What to produce ->
Working from the records below, repeat exactly the lines starting at the line that contains "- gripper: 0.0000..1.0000" and ending at the line that contains "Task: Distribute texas", inclusive.

[Opening Data for this task section]

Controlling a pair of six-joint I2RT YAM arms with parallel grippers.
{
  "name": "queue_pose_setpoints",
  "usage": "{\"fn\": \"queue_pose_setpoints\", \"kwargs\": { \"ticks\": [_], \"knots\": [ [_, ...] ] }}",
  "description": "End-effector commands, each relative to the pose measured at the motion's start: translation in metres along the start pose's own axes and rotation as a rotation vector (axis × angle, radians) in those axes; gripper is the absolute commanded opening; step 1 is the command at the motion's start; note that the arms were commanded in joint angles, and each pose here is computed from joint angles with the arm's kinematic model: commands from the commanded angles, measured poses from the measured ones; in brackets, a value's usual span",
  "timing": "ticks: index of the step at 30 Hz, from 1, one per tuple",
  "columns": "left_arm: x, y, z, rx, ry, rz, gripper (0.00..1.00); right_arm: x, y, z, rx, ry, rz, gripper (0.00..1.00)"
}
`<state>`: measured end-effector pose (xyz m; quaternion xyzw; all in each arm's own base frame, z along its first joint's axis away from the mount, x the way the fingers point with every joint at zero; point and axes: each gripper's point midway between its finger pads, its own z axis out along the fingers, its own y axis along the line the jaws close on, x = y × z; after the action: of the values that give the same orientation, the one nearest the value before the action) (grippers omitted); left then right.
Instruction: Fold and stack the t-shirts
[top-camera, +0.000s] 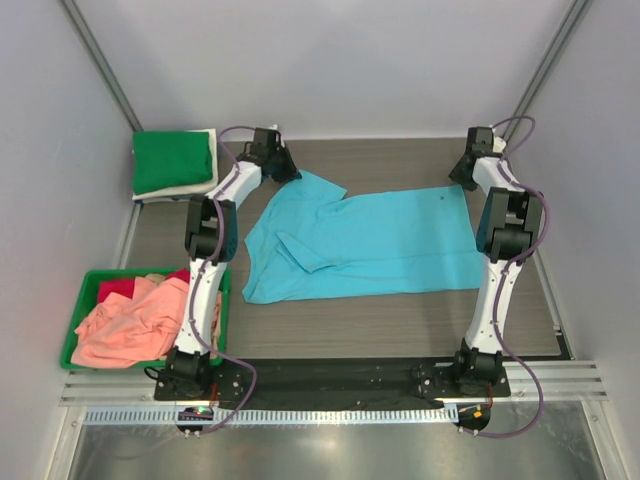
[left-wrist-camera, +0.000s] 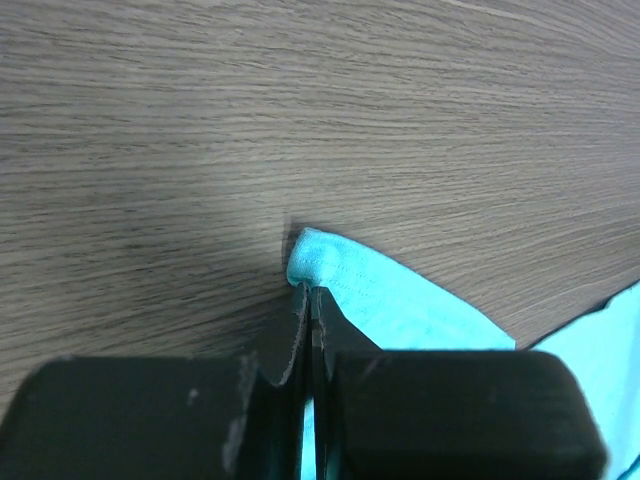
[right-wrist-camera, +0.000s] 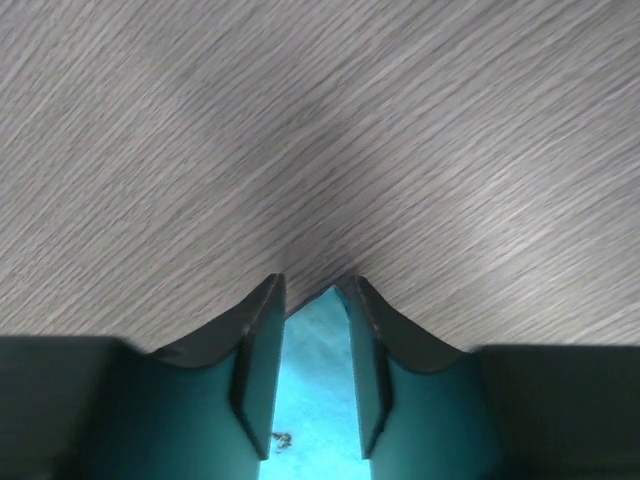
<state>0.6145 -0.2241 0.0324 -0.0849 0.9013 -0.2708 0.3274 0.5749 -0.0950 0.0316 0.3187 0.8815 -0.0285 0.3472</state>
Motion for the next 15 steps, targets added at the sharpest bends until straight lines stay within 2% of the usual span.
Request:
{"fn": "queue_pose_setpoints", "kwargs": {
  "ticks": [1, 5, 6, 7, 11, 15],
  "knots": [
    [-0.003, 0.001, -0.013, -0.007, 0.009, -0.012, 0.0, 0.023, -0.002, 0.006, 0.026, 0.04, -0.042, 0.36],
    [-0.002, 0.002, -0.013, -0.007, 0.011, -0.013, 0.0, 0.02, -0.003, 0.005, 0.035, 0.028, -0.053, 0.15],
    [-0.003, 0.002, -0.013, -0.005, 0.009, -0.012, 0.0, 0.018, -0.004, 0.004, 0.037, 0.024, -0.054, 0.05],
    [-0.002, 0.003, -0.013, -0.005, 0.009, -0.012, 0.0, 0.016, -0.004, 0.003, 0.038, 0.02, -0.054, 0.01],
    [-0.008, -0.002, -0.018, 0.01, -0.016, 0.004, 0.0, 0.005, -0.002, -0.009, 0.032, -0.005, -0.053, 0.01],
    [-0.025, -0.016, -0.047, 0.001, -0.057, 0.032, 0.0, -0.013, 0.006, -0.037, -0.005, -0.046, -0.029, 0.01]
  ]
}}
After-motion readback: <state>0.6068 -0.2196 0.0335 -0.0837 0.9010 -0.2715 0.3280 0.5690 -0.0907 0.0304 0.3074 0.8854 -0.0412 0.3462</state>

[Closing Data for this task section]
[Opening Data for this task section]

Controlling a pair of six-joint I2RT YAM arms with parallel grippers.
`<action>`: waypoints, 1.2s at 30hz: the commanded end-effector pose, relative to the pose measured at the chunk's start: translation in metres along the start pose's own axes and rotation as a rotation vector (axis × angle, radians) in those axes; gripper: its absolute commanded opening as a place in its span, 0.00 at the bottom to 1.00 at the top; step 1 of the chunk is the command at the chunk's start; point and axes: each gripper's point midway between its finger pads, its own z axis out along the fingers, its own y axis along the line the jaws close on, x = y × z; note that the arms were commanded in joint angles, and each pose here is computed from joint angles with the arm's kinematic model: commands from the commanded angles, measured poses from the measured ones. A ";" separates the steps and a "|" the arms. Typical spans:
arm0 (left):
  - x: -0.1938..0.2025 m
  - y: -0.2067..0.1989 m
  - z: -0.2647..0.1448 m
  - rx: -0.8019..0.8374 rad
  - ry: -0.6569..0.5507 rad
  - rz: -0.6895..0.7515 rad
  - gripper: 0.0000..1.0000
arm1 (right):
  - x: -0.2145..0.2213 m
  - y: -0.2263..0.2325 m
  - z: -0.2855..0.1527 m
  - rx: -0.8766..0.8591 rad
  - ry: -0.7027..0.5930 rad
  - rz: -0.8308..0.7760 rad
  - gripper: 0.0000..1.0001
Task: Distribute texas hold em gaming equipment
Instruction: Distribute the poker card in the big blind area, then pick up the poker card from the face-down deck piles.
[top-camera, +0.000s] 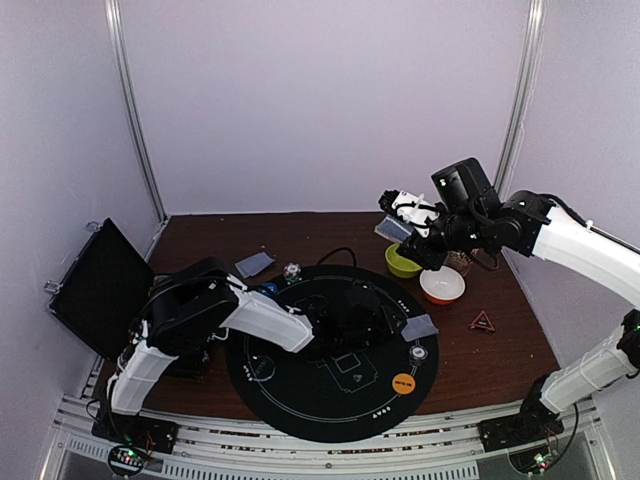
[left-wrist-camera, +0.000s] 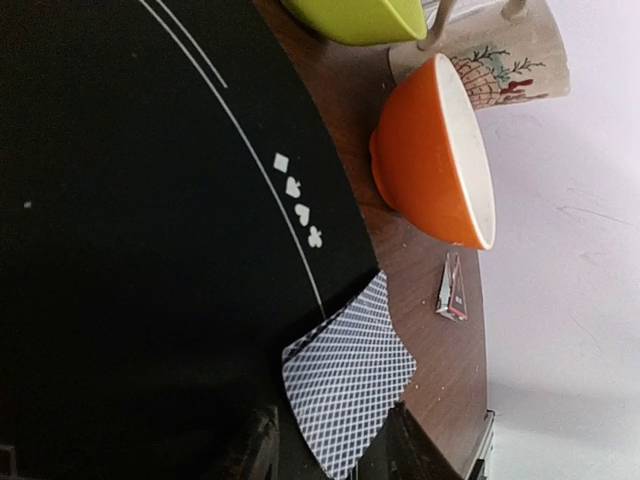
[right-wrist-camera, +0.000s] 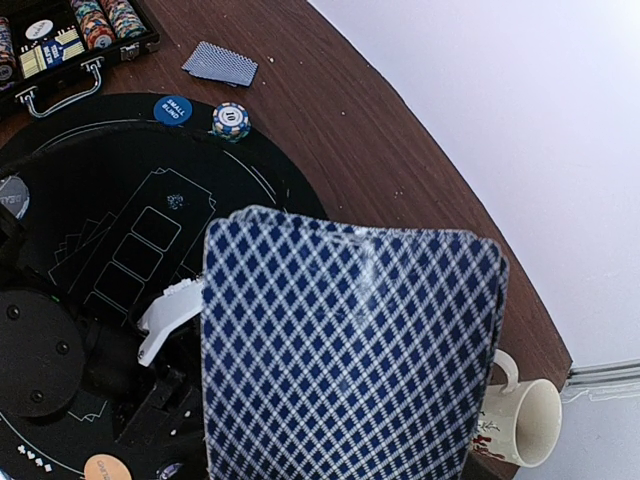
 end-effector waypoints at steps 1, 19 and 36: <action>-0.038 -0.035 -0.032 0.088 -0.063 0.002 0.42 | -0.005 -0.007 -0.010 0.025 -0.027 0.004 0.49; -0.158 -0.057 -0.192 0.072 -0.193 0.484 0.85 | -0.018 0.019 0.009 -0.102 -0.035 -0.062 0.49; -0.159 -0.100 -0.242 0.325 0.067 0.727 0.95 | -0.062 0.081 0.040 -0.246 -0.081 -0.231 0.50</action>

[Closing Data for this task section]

Written solution ->
  - gripper: 0.0000..1.0000
arm1 (right):
  - x: -0.2145..0.2213 m
  - y: -0.2263..0.2325 m
  - z: -0.2855..0.1527 m
  - rx: -0.8766..0.8591 rad
  - ry: -0.7027..0.5930 rad
  - rz: -0.8308..0.7760 rad
  - gripper: 0.0000..1.0001
Task: Distribute texas hold em gaming equipment

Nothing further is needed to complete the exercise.